What you will do:
All entries shown below should be duplicated character for character.

Data section:

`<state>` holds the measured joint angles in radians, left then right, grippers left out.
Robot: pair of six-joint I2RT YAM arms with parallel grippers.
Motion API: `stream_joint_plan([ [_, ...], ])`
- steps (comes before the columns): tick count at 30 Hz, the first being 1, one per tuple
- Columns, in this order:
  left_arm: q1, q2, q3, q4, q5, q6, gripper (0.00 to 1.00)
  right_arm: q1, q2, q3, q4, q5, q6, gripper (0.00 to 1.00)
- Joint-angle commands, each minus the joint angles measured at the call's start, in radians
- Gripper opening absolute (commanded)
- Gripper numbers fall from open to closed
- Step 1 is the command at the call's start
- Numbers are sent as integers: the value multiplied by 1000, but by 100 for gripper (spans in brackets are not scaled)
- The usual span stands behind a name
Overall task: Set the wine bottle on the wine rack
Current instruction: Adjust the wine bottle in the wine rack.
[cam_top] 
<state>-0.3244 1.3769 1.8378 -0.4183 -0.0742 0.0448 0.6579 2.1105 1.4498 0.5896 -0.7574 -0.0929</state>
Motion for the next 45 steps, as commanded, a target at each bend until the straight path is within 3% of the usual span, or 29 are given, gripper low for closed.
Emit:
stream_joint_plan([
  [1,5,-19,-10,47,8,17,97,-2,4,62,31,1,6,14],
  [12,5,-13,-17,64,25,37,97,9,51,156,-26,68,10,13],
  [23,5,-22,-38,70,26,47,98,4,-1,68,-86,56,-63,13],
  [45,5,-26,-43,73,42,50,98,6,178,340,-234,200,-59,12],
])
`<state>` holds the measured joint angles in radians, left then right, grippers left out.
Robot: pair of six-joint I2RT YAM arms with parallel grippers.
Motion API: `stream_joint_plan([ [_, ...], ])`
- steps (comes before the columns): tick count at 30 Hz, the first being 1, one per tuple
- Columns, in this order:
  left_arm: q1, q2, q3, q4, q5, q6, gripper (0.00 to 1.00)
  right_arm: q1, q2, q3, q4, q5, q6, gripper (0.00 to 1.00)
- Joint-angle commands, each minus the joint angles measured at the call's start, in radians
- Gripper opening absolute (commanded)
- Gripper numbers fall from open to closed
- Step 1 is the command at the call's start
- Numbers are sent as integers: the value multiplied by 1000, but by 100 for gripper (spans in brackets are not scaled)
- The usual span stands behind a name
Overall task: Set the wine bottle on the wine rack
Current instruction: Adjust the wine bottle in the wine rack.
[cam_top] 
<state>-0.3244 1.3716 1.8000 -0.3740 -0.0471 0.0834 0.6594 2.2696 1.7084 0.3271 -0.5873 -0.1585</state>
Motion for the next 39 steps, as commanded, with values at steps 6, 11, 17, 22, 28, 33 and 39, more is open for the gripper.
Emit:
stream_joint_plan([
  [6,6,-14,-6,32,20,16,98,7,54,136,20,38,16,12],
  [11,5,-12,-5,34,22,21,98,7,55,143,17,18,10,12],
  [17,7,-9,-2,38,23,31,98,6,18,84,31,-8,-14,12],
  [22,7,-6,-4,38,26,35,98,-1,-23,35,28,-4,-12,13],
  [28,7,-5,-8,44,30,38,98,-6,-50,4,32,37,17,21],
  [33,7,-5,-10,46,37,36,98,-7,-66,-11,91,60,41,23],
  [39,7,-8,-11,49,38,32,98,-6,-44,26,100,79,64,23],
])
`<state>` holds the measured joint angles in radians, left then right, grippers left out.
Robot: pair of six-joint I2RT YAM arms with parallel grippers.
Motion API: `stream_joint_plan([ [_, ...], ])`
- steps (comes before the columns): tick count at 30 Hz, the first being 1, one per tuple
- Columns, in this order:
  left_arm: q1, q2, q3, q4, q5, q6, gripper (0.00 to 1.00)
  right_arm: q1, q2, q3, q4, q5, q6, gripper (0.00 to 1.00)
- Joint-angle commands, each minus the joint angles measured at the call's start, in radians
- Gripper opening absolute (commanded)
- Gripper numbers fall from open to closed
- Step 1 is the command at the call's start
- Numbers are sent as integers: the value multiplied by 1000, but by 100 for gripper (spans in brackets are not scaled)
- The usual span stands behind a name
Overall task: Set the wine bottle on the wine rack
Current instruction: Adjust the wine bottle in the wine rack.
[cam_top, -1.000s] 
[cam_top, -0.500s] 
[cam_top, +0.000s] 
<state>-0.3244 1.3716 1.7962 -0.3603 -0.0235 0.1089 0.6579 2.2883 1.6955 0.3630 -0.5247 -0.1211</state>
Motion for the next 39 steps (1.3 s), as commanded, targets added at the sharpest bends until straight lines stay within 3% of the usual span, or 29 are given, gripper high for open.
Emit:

Your solution:
`<state>` holds the measured joint angles in radians, left then right, grippers left out.
Robot: pair of six-joint I2RT YAM arms with parallel grippers.
Motion API: `stream_joint_plan([ [_, ...], ])`
- steps (comes before the columns): tick count at 30 Hz, the first being 1, one per tuple
- Columns, in this order:
  left_arm: q1, q2, q3, q4, q5, q6, gripper (0.00 to 1.00)
  right_arm: q1, q2, q3, q4, q5, q6, gripper (0.00 to 1.00)
- Joint-angle commands, each minus the joint angles measured at the call's start, in radians
- Gripper opening absolute (commanded)
- Gripper numbers fall from open to closed
- Step 1 is the command at the call's start
- Numbers are sent as integers: the value multiplied by 1000, but by 100 for gripper (spans in brackets are not scaled)
- The usual span stands behind a name
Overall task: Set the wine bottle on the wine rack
Current instruction: Adjust the wine bottle in the wine rack.
[cam_top] 
<state>-0.3244 1.3769 1.8378 -0.4183 -0.0742 0.0448 0.6579 2.1105 1.4498 0.5896 -0.7574 -0.0929</state>
Motion for the next 45 steps, as commanded, a target at each bend until the straight path is within 3% of the usual span, or 29 are given, gripper low for closed.
Emit:
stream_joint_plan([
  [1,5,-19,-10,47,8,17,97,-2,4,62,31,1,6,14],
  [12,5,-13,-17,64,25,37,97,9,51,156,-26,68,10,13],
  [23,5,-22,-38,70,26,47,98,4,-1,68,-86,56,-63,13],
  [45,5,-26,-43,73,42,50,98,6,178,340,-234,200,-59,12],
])
`<state>` holds the measured joint angles in radians, left then right, grippers left out.
Robot: pair of six-joint I2RT YAM arms with parallel grippers.
Motion API: `stream_joint_plan([ [_, ...], ])`
- steps (comes before the columns): tick count at 30 Hz, the first being 1, one per tuple
- Columns, in this order:
  left_arm: q1, q2, q3, q4, q5, q6, gripper (0.00 to 1.00)
  right_arm: q1, q2, q3, q4, q5, q6, gripper (0.00 to 1.00)
- Joint-angle commands, each minus the joint angles measured at the call's start, in radians
- Gripper opening absolute (commanded)
- Gripper numbers fall from open to closed
- Step 1 is the command at the call's start
- Numbers are sent as integers: the value multiplied by 1000, but by 100 for gripper (spans in brackets are not scaled)
- The usual span stands behind a name
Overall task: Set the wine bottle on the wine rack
Current instruction: Adjust the wine bottle in the wine rack.
[cam_top] 
<state>-0.3244 1.3716 1.8000 -0.3740 -0.0471 0.0834 0.6594 2.2696 1.7084 0.3271 -0.5873 -0.1585</state>
Motion for the next 39 steps, as commanded, with values at steps 6, 11, 17, 22, 28, 33 and 39, more is open for the gripper.
Emit:
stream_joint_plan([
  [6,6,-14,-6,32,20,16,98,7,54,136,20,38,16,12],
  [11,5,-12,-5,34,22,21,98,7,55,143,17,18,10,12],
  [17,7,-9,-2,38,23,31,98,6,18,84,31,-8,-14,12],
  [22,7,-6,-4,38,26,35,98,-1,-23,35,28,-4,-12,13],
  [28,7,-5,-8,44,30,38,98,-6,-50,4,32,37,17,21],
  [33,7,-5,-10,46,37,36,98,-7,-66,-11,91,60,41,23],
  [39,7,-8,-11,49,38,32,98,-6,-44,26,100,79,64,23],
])
`<state>` holds the measured joint angles in radians, left then right, grippers left out.
Robot: pair of six-joint I2RT YAM arms with parallel grippers.
Motion API: `stream_joint_plan([ [_, ...], ])`
- steps (comes before the columns): tick count at 30 Hz, the first being 1, one per tuple
- Columns, in this order:
  left_arm: q1, q2, q3, q4, q5, q6, gripper (0.00 to 1.00)
  right_arm: q1, q2, q3, q4, q5, q6, gripper (0.00 to 1.00)
- Joint-angle commands, each minus the joint angles measured at the call's start, in radians
- Gripper opening absolute (commanded)
- Gripper numbers fall from open to closed
- Step 1 is the command at the call's start
- Numbers are sent as integers: the value multiplied by 1000, but by 100 for gripper (spans in brackets are not scaled)
- The usual span stands behind a name
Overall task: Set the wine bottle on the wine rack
Current instruction: Adjust the wine bottle in the wine rack.
[cam_top, -1.000s] 
[cam_top, -0.500s] 
[cam_top, +0.000s] 
<state>-0.3244 1.3716 1.7962 -0.3603 -0.0235 0.1089 0.6579 2.2883 1.6955 0.3630 -0.5247 -0.1211</state>
Motion for the next 39 steps (1.3 s), as commanded, targets added at the sharpest bends until straight lines stay within 3% of the usual span, or 29 are given, gripper high for open.
Emit:

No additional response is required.